A few weeks ago I noticed that Amazon had Venture Deals: Be Smarter Than Your Lawyer and Venture Capitalist (2nd Edition) available for pre-order. I was perplexed that it was an entirely new page on Amazon with a different ISDN number. None of the 123 reviews moved over with it and the work we put into the page for the first edition was gone. I checked with Wiley on this and quickly found out that Amazon considers 2nd Editions to be completely new books.
So – here I sit on 12/29 with a new Amazon pages for the 2nd Edition in physical and Kindle form, excitingly with zero reviews on a book that has a 4.8 of 5.0 on 123 reviews, light weight Amazon pages, and no access or links to the Instructor Companion Site. Remember, writing these books is a hobby for me, not my full time role in the world, so when I see this I immediately think “there must be a better way.”

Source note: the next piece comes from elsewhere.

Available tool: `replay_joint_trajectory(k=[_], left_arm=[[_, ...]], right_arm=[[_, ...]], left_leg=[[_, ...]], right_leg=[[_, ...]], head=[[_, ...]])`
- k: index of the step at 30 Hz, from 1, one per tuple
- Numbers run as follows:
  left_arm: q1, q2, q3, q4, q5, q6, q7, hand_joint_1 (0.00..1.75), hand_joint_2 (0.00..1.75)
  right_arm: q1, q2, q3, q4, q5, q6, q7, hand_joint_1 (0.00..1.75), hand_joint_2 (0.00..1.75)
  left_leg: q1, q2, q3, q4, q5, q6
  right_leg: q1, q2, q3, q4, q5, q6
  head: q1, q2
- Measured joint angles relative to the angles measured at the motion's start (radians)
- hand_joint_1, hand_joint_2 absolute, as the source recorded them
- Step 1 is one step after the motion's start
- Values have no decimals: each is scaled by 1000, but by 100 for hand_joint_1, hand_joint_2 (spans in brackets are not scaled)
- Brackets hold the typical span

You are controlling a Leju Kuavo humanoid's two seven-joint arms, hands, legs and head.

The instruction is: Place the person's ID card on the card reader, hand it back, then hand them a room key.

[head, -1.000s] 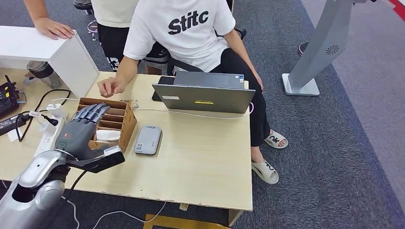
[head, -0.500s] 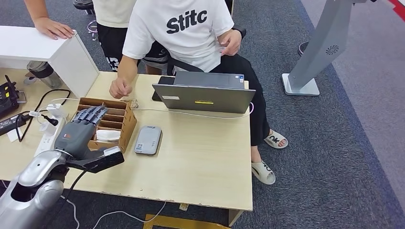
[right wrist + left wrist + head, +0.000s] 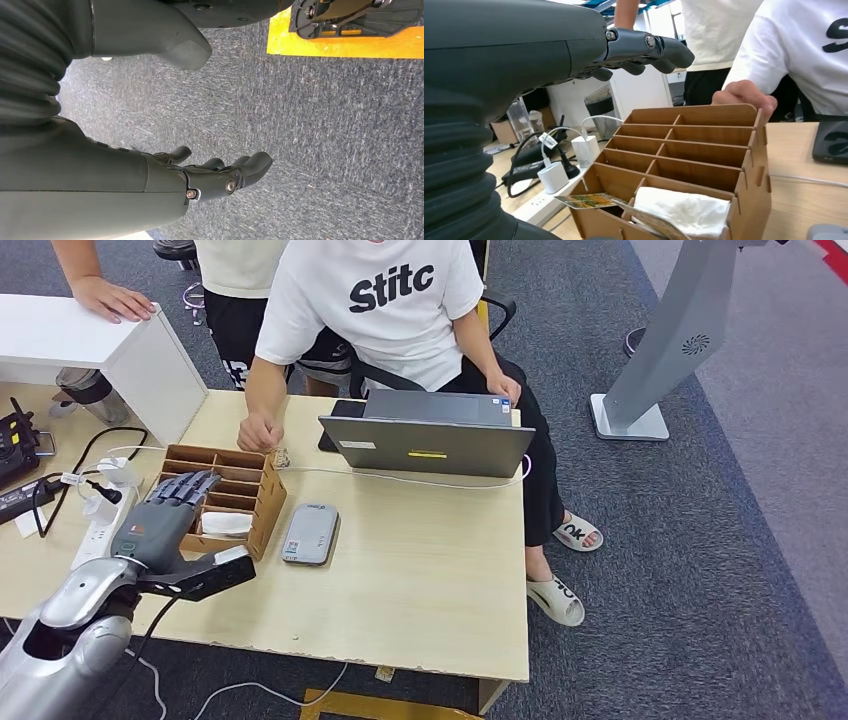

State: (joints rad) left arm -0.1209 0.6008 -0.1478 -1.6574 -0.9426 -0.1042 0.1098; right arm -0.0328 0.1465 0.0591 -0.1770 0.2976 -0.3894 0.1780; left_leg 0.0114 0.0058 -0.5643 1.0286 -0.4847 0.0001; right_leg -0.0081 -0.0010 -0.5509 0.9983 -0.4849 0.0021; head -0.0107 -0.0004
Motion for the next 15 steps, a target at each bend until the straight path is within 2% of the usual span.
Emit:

In this case, I’m perplexed by Amazon. It seems like they should be focused on making this stuff awesome from a user perspective and and author perspective. Even if there is a new ISBN number, wouldn’t it be so much better to have Venture Deals all connected together, with all the history, made beautiful and awesome for everyone involved? Who cares that the traditional publishing industry has a new ISBN number for 2nd Editions – end users don’t really care about this. And authors who want to spend all of their time writing and as little time as possible fighting with this crap must want to blow their brains out when this happens.
Fortunately, all of this amuses me. I enjoy the people at Wiley I work with – they are working their butts off on many different fronts to be successful. They are dealing with a complex environment that is changing quickly on them. And they are working as hard as they can to stay relevant in this environment. I respect them a lot for this. But it’s still a completely mess.